» Task to carry out: When you reproduce the listing, keep every word as it is and drop the pictures.

» Data excerpt:
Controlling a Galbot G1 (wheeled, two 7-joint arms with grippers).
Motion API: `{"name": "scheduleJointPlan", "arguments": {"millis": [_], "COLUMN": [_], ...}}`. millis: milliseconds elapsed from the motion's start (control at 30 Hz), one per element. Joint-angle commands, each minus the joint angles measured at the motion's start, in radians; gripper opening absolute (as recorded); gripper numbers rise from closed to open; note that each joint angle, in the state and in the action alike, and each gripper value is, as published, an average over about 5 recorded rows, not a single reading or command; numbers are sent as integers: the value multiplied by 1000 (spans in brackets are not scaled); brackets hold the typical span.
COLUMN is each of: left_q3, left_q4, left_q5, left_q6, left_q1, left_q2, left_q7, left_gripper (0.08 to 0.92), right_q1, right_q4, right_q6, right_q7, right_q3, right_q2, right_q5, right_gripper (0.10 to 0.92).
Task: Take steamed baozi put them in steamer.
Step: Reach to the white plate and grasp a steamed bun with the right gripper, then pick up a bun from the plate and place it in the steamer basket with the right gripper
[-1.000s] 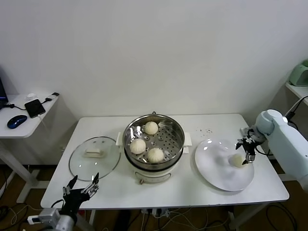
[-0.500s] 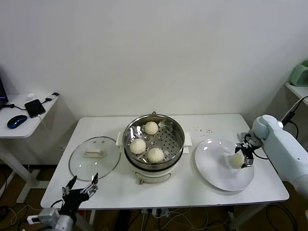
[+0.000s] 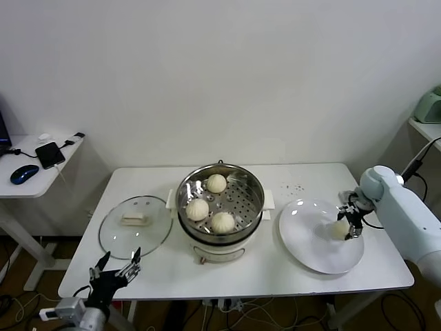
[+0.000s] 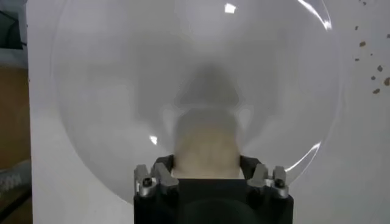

» Solution for this task:
Controlling a Galbot G1 (wheeled, two 7-joint arms with grippers).
Motion API: `{"name": "scheduleJointPlan", "arguments": {"millis": [_], "COLUMN": [_], ...}}`. millis: milliseconds elapsed from the motion's start (control at 30 Hz), one per element. Joint-angle commands, each minus the joint angles measured at the motion's start, in radians; gripper opening absolute (as recorded); gripper numbers rise from closed to open; note that each joint angle, in the state and in the action alike, and each gripper value is, as published, an average over about 5 recorded rows, not a single reading or command; numbers are sent as integers: the value multiplied by 1000 (spans in brackets are not scaled); brackets hold the typical span.
COLUMN is each of: left_q3, left_q4, left_q5, left_q6, left_q1, left_q2, left_q7, left_gripper (0.08 to 0.92), right_q1, right_q4, right_q6, right_q7, right_q3, right_q2, right_q5, right_gripper (0.10 to 0.92).
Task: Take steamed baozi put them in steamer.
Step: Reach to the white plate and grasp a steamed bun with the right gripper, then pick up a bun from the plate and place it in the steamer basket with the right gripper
[-1.000s] 
[-0.500s] 
[+0.000s] 
[+0.000s] 

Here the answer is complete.